*** RECORDS SHOWN Section Begins ***

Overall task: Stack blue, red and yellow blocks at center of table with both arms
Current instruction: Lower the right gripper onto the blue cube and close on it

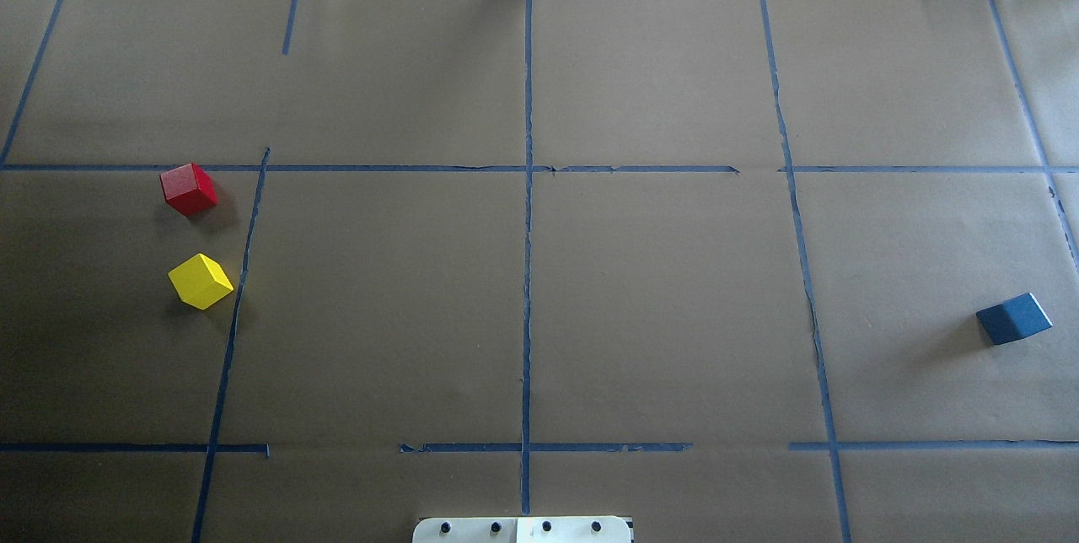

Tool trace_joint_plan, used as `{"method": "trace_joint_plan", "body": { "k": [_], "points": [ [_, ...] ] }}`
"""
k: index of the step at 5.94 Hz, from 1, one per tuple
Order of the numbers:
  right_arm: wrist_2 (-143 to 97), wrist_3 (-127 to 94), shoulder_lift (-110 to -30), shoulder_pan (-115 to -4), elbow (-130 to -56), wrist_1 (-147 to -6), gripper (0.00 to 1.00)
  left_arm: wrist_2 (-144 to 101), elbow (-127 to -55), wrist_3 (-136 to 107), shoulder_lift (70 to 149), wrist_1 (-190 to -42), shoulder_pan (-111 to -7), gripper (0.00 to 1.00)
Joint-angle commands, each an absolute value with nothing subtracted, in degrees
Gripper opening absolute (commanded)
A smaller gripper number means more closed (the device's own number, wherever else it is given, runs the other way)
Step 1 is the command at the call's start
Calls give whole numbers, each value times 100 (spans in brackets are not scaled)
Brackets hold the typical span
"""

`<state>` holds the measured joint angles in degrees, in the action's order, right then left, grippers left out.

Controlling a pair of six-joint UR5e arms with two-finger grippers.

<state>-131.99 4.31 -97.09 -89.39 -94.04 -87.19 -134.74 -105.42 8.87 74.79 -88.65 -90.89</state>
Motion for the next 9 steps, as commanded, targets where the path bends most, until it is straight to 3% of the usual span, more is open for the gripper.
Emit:
{"method": "trace_joint_plan", "body": {
  "k": [1,5,7,9],
  "points": [
    [-13210,413,-9703,-8938,-9404,-8449,100,-13482,-10556,896,7479,-8886,-9070,100],
    [-13834,-179,-9676,-8159,-9448,-7289,100,-13631,-10564,896,7488,-9000,-8956,100],
    [-13467,-2353,-9975,-7248,-9448,-5318,100,-13913,-10556,879,7488,-9000,-8947,100],
    [-13020,-2505,-10280,-6596,-9727,-5212,100,-13913,-10556,879,7479,-9000,-8947,100]
  ]
}}
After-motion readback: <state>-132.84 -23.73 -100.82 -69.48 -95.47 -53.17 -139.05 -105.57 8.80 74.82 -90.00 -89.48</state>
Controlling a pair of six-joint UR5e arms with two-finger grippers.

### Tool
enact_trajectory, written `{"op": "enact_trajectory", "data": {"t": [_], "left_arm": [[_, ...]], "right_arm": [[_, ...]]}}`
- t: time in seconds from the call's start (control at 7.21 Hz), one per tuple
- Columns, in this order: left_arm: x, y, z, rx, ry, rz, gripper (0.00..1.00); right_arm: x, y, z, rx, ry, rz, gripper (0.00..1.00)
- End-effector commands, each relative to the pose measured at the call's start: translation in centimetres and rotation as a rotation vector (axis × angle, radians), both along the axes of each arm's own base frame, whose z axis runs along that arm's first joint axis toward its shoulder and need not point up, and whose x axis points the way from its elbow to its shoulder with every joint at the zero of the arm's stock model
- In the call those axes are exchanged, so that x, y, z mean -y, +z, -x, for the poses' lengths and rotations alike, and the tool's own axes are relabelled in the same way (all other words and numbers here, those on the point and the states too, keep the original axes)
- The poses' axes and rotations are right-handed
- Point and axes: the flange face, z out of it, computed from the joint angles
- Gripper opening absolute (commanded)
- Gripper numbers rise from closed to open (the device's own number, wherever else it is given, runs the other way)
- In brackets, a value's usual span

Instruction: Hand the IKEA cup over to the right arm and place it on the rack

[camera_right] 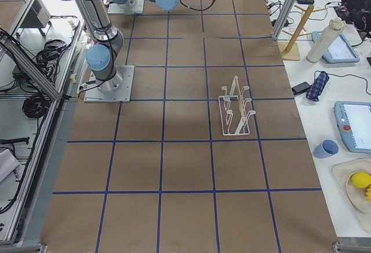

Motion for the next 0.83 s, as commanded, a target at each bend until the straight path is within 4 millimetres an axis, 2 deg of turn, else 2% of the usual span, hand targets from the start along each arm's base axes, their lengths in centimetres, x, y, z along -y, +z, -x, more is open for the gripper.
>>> {"op": "enact_trajectory", "data": {"t": [0.0,0.14,0.28,0.55,0.69], "left_arm": [[1.3,-2.2,-7.8,0.158,-0.007,-0.036,1.0],[1.4,-2.5,-8.4,0.187,-0.023,-0.037,1.0],[1.8,-4.2,-8.7,0.262,-0.087,-0.019,1.0],[2.8,-6.8,-9.5,0.382,-0.17,-0.066,1.0],[3.4,-7.8,-10.2,0.533,-0.216,-0.096,1.0]], "right_arm": [[0.2,1.1,0.7,-0.105,0.014,0.025,0.46],[0.6,0.6,2.5,-0.207,0.016,0.017,0.45],[1.0,0.2,4.3,-0.283,0.01,0.014,0.4],[1.9,-1.6,6.5,-0.486,0.037,0.027,0.35],[2.3,-2.5,7.1,-0.564,0.067,0.034,0.35]]}}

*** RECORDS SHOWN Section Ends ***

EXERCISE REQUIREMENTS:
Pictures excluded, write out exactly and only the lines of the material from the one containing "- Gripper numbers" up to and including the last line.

YOUR RESPONSE:
- Gripper numbers rise from closed to open (the device's own number, wherever else it is given, runs the other way)
- In brackets, a value's usual span

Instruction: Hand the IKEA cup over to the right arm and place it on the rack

[camera_right] 

Motion for the next 0.83 s, as commanded, a target at each bend until the straight path is within 4 millimetres an axis, 2 deg of turn, else 2% of the usual span, hand targets from the start along each arm's base axes, their lengths in centimetres, x, y, z along -y, +z, -x, more is open for the gripper.
>>> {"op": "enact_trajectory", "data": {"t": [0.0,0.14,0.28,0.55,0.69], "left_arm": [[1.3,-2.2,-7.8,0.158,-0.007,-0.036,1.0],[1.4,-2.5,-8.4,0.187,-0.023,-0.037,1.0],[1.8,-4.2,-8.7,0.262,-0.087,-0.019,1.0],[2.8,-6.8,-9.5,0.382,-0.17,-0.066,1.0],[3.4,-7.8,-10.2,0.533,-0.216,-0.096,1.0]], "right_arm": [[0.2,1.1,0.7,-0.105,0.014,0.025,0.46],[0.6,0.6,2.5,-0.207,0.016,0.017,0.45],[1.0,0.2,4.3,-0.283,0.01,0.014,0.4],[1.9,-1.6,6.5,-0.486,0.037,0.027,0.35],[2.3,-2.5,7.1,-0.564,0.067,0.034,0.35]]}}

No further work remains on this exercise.